## TASK INSTRUCTIONS
Go to the line containing "Ground black label" and return it and each line after it exactly, through the end of the data below, and nothing more.

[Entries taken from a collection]
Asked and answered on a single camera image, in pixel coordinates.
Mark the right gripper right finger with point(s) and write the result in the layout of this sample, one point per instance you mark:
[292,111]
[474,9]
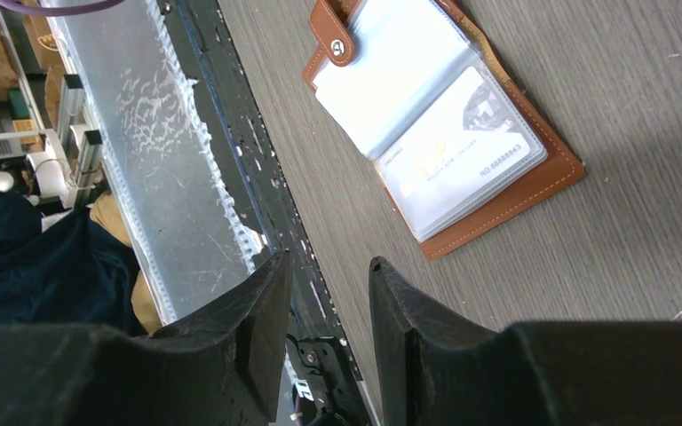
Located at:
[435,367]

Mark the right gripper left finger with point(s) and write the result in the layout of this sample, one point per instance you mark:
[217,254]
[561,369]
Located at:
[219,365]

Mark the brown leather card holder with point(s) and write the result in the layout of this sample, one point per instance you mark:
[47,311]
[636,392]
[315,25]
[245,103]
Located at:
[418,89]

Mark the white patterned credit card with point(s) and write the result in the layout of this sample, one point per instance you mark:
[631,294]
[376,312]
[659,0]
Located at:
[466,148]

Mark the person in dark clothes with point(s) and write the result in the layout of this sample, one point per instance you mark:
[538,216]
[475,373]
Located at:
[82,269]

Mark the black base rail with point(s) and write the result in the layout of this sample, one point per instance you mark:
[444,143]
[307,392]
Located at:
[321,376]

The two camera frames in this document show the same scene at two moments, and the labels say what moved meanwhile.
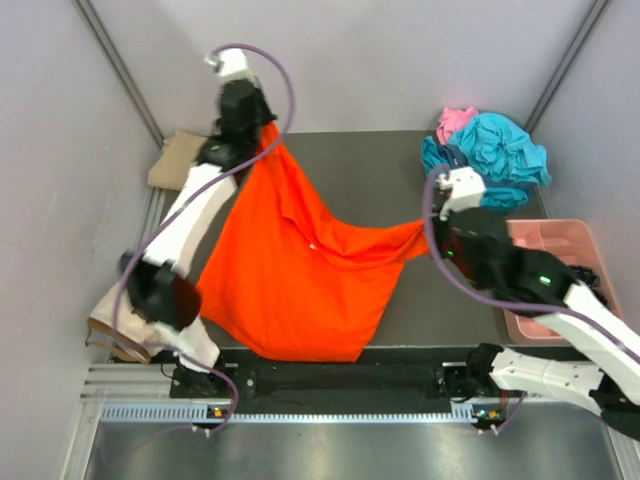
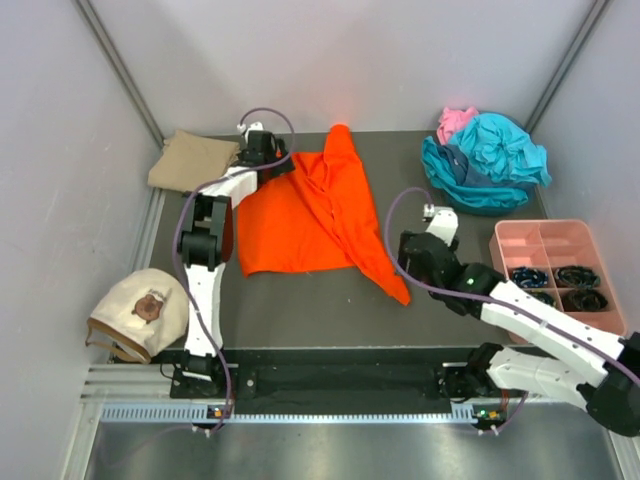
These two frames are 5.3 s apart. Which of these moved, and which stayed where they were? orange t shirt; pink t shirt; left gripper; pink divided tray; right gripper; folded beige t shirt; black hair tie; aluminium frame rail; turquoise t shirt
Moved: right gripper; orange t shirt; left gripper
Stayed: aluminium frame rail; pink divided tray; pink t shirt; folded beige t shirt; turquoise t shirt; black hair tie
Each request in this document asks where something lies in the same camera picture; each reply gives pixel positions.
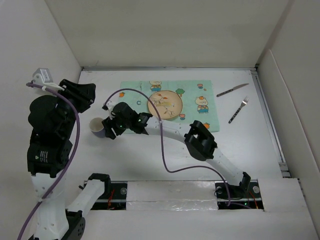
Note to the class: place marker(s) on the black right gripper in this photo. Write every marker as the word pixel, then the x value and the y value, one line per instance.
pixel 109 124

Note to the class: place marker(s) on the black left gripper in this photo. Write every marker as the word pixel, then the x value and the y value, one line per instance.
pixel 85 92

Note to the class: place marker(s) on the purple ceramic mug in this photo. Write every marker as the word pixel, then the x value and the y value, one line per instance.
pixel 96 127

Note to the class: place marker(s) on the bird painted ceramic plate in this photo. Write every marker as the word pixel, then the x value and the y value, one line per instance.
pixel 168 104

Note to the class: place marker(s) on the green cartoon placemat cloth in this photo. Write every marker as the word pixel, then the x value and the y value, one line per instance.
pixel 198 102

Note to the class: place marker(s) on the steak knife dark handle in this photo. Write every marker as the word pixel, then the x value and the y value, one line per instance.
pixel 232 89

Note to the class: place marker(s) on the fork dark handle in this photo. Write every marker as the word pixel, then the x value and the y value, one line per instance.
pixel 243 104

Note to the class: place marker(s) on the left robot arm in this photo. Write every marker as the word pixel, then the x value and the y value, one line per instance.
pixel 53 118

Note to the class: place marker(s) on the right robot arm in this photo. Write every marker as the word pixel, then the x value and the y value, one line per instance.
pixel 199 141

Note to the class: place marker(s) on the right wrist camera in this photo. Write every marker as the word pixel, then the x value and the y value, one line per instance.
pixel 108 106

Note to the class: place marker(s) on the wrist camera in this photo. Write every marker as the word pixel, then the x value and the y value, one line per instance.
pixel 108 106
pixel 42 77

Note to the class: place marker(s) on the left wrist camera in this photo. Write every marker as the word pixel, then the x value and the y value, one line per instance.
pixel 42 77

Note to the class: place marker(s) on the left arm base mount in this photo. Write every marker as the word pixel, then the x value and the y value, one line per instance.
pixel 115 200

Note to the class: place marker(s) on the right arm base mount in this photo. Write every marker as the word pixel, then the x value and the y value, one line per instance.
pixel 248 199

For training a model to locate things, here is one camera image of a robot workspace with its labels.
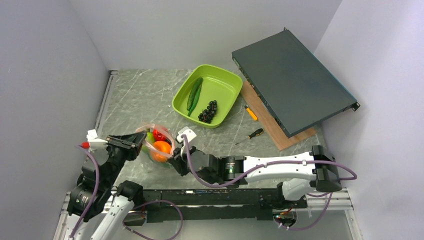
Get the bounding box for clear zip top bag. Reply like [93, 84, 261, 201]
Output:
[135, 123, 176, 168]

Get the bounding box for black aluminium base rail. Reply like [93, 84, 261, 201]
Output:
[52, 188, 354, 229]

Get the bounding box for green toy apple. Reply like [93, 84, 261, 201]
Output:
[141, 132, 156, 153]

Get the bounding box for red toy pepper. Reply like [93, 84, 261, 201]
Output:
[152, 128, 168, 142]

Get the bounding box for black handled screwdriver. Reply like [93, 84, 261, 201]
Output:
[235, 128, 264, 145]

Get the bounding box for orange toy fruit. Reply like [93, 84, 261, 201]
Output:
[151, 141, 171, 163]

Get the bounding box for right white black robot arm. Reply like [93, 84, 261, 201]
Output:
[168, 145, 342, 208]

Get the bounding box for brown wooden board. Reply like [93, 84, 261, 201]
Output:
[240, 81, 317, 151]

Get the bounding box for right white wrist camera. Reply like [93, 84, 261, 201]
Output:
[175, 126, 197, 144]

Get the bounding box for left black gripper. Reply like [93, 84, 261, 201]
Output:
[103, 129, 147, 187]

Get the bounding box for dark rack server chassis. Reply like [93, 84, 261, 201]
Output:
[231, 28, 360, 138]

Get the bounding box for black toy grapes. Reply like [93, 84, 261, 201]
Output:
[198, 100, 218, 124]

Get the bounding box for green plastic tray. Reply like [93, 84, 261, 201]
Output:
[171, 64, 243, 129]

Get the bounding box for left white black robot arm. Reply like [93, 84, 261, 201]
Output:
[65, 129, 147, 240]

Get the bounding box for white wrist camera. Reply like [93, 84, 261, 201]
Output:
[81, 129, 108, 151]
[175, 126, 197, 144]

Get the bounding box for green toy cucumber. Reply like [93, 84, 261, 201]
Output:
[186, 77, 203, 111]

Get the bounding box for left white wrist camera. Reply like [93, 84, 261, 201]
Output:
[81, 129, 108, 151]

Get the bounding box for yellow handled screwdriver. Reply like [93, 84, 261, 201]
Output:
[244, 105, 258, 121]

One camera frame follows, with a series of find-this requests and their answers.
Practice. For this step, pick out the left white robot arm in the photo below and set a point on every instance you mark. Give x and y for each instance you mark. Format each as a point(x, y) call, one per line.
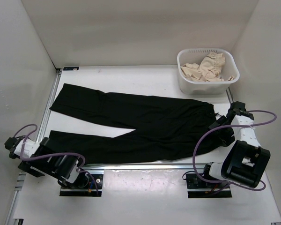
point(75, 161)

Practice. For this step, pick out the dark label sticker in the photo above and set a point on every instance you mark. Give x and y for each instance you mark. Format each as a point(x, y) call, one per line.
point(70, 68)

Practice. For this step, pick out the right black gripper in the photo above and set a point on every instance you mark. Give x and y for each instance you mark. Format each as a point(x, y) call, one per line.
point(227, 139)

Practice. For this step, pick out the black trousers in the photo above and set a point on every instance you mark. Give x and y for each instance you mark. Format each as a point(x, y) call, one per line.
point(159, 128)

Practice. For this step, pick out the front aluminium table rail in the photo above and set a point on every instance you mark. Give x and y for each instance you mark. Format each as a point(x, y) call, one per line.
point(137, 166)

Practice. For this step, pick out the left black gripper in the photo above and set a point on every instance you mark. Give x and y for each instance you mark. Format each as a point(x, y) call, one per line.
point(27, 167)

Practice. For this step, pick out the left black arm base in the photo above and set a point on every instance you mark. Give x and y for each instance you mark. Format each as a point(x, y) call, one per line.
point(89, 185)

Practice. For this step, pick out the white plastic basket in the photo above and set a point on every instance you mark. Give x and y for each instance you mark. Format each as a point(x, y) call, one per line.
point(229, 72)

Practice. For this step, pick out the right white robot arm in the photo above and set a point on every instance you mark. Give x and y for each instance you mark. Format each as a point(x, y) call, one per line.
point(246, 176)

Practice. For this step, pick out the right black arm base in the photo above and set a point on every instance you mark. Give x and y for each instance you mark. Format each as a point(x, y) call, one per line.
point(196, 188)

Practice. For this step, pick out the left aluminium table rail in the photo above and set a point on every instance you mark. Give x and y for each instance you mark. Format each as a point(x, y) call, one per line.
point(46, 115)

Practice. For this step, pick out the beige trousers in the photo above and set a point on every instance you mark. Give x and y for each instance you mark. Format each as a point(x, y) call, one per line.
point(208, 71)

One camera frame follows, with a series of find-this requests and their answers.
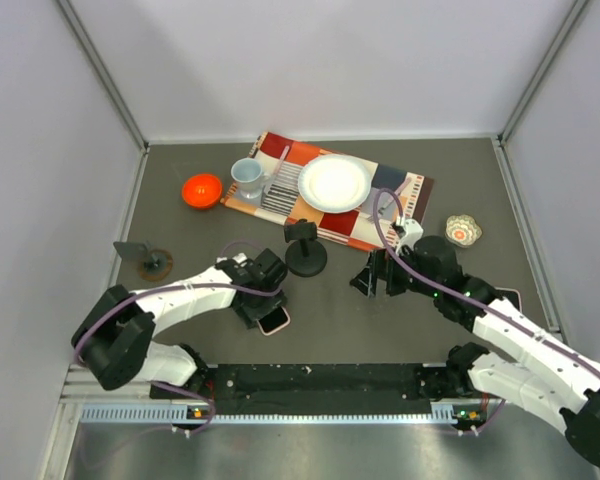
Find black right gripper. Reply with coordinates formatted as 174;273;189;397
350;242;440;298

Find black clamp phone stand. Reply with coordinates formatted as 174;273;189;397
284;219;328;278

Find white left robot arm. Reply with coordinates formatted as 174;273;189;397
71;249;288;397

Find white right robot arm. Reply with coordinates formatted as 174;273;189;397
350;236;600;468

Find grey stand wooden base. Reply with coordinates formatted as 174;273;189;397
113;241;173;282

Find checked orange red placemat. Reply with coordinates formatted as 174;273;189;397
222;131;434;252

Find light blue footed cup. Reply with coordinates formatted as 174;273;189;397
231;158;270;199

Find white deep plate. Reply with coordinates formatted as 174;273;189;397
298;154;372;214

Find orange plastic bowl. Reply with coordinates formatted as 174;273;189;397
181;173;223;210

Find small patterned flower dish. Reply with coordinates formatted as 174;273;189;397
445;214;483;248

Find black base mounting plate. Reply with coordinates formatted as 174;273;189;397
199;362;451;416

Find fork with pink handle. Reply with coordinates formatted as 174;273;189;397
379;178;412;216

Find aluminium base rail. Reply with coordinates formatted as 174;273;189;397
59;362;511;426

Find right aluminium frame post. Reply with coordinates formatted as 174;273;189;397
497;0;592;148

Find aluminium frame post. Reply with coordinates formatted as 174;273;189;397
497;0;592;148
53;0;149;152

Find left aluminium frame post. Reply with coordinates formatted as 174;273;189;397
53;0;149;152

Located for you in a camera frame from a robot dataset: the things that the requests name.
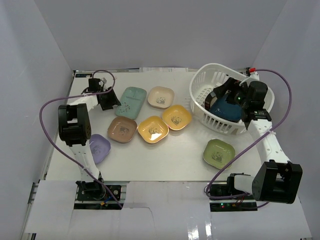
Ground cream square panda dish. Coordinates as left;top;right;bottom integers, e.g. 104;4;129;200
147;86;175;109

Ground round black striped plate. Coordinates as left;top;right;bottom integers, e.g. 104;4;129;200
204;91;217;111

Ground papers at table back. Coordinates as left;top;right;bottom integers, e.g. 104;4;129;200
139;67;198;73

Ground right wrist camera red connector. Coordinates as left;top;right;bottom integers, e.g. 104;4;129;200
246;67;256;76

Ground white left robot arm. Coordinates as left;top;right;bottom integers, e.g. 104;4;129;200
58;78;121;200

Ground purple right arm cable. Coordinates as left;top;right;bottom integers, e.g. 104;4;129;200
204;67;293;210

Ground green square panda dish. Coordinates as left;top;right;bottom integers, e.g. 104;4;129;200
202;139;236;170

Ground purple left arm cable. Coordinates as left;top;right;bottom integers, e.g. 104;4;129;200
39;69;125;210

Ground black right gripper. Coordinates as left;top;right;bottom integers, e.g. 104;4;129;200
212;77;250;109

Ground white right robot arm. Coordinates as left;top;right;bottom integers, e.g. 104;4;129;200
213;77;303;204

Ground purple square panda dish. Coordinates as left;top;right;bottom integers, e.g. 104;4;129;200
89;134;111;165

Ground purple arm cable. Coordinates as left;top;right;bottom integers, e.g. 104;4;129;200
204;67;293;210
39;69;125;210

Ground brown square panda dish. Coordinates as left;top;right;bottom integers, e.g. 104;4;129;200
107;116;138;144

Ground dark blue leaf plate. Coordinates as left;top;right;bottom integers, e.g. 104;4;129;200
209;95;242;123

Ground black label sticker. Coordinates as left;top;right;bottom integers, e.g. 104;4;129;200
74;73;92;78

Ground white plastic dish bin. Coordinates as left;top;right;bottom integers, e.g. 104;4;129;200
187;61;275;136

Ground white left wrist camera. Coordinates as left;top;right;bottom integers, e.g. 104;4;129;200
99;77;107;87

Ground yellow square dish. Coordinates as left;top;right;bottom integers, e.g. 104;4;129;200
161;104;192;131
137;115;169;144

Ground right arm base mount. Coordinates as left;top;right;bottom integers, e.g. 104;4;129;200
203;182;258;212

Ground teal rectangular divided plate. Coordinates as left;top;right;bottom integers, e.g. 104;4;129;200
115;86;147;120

## OUTPUT OF THE TASK
Ground black label sticker. Coordinates as left;top;right;bottom integers, e.g. 104;4;129;200
74;73;92;78

Ground white plastic dish bin. Coordinates as left;top;right;bottom integers, e.g. 104;4;129;200
187;61;275;136

Ground white left wrist camera. Coordinates as left;top;right;bottom integers, e.g. 104;4;129;200
99;77;107;87

Ground yellow square dish. Coordinates as left;top;right;bottom integers, e.g. 104;4;129;200
161;104;192;131
137;115;169;144

Ground right arm base mount. Coordinates as left;top;right;bottom integers, e.g. 104;4;129;200
203;182;258;212

Ground teal rectangular divided plate. Coordinates as left;top;right;bottom integers, e.g. 104;4;129;200
115;86;147;120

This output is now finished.